This week, I talked with Dan Russell, a search anthropologist at Google, about the time he spends with random people studying how they search for stuff. One statistic blew my mind. 90 percent of people in their studies don't know how to use CTRL/Command + F to find a word in a document or web page! I probably use that trick 20 times per day and yet the vast majority of people don't use it at all.
"90 percent of the US Internet population does not know that. This is on a sample size of thousands," Russell said. "I do these field studies and I can't tell you how many hours I've sat in somebody's house as they've read through a long document trying to find the result they're looking for. At the end I'll say to them, 'Let me show one little trick here,' and very often people will say, 'I can't believe I've been wasting my life!'"
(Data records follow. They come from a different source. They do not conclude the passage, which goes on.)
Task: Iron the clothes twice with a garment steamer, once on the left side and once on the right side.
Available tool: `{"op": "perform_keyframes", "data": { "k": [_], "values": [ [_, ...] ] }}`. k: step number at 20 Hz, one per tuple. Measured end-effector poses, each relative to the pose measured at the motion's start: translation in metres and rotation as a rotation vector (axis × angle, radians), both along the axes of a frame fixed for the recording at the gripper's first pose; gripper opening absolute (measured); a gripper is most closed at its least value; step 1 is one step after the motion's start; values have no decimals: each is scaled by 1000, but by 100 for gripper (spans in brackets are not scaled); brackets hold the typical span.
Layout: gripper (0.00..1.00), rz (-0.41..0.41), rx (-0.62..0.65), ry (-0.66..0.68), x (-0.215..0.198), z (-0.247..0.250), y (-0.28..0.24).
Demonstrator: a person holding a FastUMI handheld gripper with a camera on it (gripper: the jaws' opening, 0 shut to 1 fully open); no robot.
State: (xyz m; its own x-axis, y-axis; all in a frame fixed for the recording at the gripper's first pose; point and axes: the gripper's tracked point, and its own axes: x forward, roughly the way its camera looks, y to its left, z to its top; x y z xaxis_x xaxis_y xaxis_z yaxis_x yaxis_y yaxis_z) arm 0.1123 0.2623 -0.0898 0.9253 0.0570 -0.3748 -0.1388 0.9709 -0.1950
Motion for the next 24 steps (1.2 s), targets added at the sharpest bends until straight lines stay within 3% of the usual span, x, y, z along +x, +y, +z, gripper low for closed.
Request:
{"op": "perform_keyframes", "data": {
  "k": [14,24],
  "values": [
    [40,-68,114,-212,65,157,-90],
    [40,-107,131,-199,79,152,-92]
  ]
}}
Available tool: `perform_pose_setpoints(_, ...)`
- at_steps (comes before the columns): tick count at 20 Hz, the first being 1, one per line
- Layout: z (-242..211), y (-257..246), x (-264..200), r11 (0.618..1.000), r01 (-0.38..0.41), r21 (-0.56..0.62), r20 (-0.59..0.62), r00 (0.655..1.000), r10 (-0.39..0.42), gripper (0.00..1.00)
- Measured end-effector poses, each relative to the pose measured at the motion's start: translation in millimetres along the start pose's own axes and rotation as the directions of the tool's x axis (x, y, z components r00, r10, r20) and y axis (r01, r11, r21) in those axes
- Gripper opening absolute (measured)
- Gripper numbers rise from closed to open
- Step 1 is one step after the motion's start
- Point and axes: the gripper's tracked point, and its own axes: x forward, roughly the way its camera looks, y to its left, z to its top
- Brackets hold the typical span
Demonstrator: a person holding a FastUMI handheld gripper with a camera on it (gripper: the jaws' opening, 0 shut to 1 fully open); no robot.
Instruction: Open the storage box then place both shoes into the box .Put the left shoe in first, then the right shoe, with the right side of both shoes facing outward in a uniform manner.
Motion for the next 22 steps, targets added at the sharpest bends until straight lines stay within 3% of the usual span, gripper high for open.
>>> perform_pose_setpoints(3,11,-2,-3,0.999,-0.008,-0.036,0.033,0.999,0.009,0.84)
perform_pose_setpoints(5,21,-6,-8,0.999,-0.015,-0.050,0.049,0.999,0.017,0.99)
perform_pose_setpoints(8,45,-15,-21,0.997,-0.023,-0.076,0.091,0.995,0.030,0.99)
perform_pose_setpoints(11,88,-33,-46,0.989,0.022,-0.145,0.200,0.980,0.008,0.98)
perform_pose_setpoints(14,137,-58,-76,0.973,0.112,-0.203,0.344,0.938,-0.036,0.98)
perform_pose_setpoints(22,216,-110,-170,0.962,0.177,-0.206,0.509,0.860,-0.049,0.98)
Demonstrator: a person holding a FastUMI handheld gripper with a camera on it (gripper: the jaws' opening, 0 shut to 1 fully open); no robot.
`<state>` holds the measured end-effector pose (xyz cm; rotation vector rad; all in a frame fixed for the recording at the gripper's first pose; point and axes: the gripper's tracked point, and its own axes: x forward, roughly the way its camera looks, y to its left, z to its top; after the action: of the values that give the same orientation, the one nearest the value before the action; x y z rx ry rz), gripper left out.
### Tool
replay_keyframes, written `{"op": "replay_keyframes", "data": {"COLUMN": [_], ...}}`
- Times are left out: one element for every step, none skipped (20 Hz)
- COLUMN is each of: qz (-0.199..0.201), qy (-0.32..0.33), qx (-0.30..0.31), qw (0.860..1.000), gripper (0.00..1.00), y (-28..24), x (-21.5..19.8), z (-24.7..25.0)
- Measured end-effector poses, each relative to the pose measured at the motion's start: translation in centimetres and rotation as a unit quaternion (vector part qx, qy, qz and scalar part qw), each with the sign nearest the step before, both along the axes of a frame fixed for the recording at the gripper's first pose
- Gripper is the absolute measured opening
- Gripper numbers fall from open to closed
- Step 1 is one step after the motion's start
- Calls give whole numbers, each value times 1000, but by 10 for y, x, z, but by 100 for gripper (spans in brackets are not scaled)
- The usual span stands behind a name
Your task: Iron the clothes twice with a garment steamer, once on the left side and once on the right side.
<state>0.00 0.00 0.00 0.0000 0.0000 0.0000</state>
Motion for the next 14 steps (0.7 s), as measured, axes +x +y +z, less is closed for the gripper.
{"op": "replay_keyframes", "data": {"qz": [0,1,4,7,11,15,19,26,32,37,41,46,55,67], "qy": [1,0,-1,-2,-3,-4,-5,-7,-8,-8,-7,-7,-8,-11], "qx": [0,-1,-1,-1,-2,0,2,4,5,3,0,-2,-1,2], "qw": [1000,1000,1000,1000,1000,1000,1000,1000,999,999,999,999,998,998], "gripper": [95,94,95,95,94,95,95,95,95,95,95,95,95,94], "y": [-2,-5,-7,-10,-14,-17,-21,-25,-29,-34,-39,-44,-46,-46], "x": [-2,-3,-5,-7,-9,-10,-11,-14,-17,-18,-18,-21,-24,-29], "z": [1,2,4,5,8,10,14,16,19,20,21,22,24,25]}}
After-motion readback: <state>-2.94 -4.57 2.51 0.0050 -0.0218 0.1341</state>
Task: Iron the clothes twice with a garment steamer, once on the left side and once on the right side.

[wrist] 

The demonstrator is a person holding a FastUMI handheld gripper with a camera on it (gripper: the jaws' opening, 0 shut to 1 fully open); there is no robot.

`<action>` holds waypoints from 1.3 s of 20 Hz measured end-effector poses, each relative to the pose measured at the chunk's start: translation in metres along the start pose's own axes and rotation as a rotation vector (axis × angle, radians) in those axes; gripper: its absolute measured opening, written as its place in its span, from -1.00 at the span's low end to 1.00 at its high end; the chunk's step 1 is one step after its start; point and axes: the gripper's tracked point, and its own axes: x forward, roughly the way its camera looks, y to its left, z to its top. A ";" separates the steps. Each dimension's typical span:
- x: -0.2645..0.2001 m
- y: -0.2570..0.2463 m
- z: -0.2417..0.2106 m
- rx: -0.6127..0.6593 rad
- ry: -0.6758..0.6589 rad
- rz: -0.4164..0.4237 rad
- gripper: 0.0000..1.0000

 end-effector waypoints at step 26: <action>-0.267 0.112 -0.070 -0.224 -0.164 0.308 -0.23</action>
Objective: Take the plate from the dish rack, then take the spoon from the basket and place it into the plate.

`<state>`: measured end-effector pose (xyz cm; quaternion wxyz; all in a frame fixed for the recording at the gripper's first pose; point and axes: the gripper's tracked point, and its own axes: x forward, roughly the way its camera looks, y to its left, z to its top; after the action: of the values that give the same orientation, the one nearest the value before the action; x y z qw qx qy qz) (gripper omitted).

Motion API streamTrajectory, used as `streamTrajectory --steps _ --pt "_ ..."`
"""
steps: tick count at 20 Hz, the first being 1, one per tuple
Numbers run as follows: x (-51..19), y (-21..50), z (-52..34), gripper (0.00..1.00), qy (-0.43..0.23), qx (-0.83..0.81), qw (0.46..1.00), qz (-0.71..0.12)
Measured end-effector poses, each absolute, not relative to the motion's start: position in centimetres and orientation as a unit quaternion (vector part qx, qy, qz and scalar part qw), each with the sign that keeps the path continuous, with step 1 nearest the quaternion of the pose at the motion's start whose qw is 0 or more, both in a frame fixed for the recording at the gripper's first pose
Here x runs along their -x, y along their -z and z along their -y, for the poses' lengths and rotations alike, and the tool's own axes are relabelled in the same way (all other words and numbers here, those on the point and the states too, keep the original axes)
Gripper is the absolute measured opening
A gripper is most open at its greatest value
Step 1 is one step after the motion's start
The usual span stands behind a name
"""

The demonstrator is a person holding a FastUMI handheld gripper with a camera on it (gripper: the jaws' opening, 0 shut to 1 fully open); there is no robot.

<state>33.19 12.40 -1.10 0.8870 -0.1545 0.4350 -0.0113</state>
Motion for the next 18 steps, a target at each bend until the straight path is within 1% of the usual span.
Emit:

(Score: 4, Informative) by canopic jug on Monday December 23 2019, @05:59PM
Disabling javascript is not enough any more. There are some CSS-based bariers as well. For now, they can be circumvented in several ways, but with Tim Berners-Lee throwing in with Digital Restrictions Management (DRM) techologies and allowing them inside the official web standards, those work-arounds will soon go away. The fight carry our rights from meat space to the digital realm has suffered several setbacks and this is one of them.
If you want a taste of DRM, not being able copy text from any random part of a web page is just that, a taste of things to come. More of the same is already in the pipeline and will arrive in the next few years unless there is enough pushback. John Perry Barlow is gone. It is up to the rest of us now.
Money is not free speech. Elections should not be auctions.